Records drawn from a dataset
▼
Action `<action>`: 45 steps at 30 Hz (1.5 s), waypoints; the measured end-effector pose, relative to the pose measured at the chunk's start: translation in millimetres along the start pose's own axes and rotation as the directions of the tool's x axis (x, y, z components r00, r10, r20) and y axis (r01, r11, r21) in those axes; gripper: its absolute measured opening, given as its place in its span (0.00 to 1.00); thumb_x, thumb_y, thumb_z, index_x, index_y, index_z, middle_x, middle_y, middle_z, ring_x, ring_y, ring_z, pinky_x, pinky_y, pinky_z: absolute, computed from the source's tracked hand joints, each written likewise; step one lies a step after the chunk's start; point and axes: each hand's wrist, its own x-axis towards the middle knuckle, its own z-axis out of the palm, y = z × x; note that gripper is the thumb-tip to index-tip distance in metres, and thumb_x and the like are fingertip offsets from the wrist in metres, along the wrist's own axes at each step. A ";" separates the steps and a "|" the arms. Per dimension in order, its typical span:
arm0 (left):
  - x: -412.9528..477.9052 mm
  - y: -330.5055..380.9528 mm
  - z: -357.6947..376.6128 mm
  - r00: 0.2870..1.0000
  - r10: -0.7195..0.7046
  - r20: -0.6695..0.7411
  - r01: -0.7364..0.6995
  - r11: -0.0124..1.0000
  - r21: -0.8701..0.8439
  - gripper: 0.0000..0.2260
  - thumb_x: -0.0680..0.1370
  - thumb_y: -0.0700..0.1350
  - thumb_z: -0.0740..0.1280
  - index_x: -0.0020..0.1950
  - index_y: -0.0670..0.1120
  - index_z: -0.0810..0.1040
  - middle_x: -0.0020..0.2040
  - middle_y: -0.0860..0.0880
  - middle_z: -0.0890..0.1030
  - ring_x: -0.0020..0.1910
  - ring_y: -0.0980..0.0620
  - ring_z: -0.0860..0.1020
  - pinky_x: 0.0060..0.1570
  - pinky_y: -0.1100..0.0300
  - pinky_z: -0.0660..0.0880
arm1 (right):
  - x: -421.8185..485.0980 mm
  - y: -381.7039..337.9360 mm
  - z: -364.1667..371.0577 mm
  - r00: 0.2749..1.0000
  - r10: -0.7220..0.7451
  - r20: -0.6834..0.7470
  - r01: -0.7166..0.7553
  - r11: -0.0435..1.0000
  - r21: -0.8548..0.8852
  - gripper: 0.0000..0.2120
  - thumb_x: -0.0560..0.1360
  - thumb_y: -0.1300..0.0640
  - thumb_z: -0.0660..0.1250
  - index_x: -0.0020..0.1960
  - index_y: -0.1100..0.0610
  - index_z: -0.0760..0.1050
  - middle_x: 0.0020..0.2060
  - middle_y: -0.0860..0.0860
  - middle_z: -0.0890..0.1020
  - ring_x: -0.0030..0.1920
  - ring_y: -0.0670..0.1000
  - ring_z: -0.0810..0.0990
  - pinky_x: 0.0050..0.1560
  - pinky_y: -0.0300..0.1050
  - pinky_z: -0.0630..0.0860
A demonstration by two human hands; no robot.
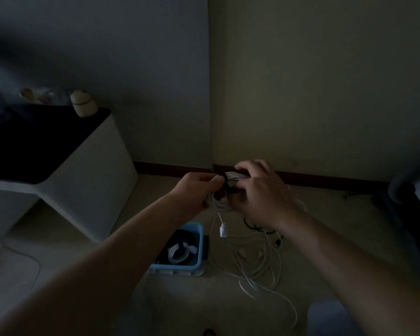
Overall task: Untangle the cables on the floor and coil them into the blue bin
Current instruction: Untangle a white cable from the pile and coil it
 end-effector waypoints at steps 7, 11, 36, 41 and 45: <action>1.0 -0.6 -4.7 1.000 0.001 -0.003 -0.001 1.000 0.001 0.10 0.81 0.39 0.65 0.56 0.32 0.78 0.45 0.35 0.79 0.42 0.43 0.78 0.45 0.52 0.76 | 2.9 -3.5 7.9 0.984 0.174 0.032 -0.172 0.894 0.413 0.05 0.74 0.51 0.73 0.41 0.50 0.82 0.62 0.48 0.74 0.67 0.53 0.67 0.64 0.49 0.69; -0.7 -1.3 -1.9 0.998 0.047 -0.033 -0.045 0.997 0.061 0.11 0.79 0.40 0.69 0.58 0.35 0.79 0.46 0.38 0.81 0.43 0.45 0.79 0.48 0.52 0.76 | 5.6 -9.7 1.6 0.964 0.247 0.100 -0.256 0.749 0.611 0.04 0.77 0.56 0.70 0.43 0.53 0.81 0.62 0.50 0.73 0.63 0.47 0.72 0.54 0.25 0.68; -5.5 -8.3 12.3 0.942 0.333 0.033 -0.321 0.874 0.365 0.12 0.75 0.36 0.73 0.48 0.54 0.79 0.42 0.50 0.85 0.42 0.55 0.83 0.43 0.61 0.80 | 3.5 -13.7 0.2 0.733 0.569 0.372 -0.467 0.024 0.884 0.08 0.74 0.55 0.74 0.40 0.58 0.85 0.38 0.55 0.87 0.38 0.53 0.85 0.38 0.41 0.78; -4.2 -11.2 12.8 0.942 0.334 0.040 -0.319 0.850 0.419 0.13 0.73 0.37 0.75 0.48 0.54 0.80 0.45 0.48 0.85 0.45 0.52 0.84 0.43 0.60 0.80 | 3.1 -9.7 6.9 0.708 0.596 0.380 -0.509 0.058 0.859 0.08 0.75 0.51 0.73 0.45 0.56 0.85 0.43 0.53 0.86 0.45 0.54 0.85 0.46 0.45 0.79; -2.1 -13.6 9.4 0.949 0.315 0.006 -0.287 0.857 0.429 0.12 0.73 0.38 0.75 0.51 0.52 0.79 0.47 0.46 0.85 0.47 0.50 0.84 0.47 0.54 0.81 | 4.4 -10.6 10.9 0.803 0.550 0.228 -0.423 0.257 0.869 0.04 0.76 0.55 0.71 0.46 0.52 0.85 0.45 0.50 0.86 0.49 0.48 0.84 0.50 0.43 0.78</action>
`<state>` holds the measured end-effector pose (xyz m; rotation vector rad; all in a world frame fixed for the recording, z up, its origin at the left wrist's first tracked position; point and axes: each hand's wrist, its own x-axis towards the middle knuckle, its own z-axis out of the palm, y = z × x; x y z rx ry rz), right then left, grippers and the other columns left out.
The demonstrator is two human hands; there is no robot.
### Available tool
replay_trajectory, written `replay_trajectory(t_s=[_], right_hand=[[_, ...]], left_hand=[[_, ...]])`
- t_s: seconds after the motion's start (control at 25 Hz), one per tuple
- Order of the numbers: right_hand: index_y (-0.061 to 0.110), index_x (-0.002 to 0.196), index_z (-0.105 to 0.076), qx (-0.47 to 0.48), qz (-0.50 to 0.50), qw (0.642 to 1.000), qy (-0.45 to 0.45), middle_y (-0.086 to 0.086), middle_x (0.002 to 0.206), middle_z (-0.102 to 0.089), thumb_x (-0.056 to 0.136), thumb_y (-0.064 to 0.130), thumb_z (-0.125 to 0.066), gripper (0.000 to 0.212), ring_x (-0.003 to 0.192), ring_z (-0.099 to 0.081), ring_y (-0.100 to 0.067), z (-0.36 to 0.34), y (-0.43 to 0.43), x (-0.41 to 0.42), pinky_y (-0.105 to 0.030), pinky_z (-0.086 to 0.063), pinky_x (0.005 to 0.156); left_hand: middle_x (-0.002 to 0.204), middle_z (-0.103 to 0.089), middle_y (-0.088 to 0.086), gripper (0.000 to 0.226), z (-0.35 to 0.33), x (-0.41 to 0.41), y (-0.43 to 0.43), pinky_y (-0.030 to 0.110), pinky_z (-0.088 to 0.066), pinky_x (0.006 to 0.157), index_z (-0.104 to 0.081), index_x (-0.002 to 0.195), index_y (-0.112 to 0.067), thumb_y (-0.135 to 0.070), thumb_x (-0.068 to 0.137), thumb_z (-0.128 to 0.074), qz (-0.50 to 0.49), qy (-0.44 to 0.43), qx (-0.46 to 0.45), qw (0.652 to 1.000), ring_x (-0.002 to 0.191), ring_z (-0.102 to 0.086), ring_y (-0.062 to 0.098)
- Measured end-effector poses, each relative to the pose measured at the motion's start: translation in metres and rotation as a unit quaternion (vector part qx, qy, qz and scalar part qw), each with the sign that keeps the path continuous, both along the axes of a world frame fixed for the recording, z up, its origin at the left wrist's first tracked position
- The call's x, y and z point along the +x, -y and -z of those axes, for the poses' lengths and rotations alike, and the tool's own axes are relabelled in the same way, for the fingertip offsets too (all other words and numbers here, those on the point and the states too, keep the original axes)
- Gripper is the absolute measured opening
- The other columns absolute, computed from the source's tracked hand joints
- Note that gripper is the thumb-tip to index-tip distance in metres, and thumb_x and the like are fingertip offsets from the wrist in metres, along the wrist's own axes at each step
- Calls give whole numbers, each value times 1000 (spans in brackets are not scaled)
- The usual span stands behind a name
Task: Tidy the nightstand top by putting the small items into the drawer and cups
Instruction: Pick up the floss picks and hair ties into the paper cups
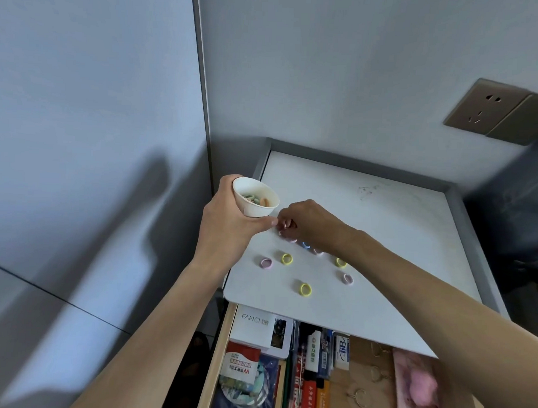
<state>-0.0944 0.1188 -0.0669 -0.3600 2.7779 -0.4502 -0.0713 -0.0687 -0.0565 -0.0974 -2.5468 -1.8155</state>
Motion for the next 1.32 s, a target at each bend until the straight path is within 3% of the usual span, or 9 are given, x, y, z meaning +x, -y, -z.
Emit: replay_trajectory(t_s=[0.12,0.2,0.4,0.52,0.72,0.88,0.96,1.12,1.32], right_hand=[[11,93,-69,4,32,999,-3,6,74,-60,84,5,-58,15,53,-52,-8,2,1,-3,-9,-37,37],[14,93,-72,-23,67,997,-37,2,86,-71,83,8,-64,14,65,-61,-8,1,-4,-7,-9,-44,55],[17,80,-72,-239,163,949,-125,-5,79,-75,80,9,-72,9,61,-66,-7,-44,-22,-12,-29,-59,70],[18,79,-72,-318,125,930,-136,-5,80,-75,80,8,-72,11,64,-67,-11,-78,-9,-10,-28,-59,72],[21,87,-77,-215,-16,974,-75,15,73,-70,80,12,-75,11,66,-62,5,-75,23,7,-9,-44,66],[25,88,-76,-291,70,947,-119,5,77,-72,85,11,-70,16,66,-61,-7,-73,-6,15,-20,-49,65],[28,94,-74,-258,113,951,-126,3,88,-73,86,14,-70,16,67,-60,-7,-63,-37,23,-19,-48,61],[38,122,-60,-16,72,997,25,12,114,-58,74,30,-82,53,80,-60,-6,-14,-87,62,-24,-48,78],[37,129,-55,-81,66,994,12,10,110,-52,73,19,-83,65,82,-57,-9,21,-83,72,-23,-49,78]], left_hand=[[103,-62,-16,68,-1,1,0,4,-44,67,-51,118,-27,-20,64,-92,3,4,0,1000,93,-58,-6],[103,-62,-15,68,-1,1,0,7,-45,67,-51,119,-27,-20,64,-92,3,7,1,1000,94,-58,-4],[101,-64,-14,67,-3,3,-3,15,-49,71,-52,116,-27,-22,61,-91,6,14,9,1000,93,-61,2],[102,-66,-12,69,-4,4,-9,27,-54,77,-53,118,-25,-24,61,-92,11,17,5,1000,95,-63,9],[97,-66,-16,66,-8,6,-16,26,-55,71,-50,118,-30,-26,66,-91,23,35,-9,999,90,-64,2],[103,-65,-11,64,-11,11,-22,12,-48,44,-51,118,-29,-19,67,-90,41,51,27,998,94,-63,8],[105,-64,-8,64,-12,14,-26,10,-45,41,-52,118,-28,-17,67,-90,50,54,42,996,97,-62,14],[103,-62,-9,63,-10,18,-30,46,-58,43,-53,114,-32,-17,66,-89,58,76,71,993,97,-61,21],[103,-62,-10,61,-9,21,-32,58,-52,40,-54,112,-34,-18,66,-90,59,84,78,992,97,-63,24]])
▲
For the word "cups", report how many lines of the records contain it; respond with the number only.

> _Solution_
2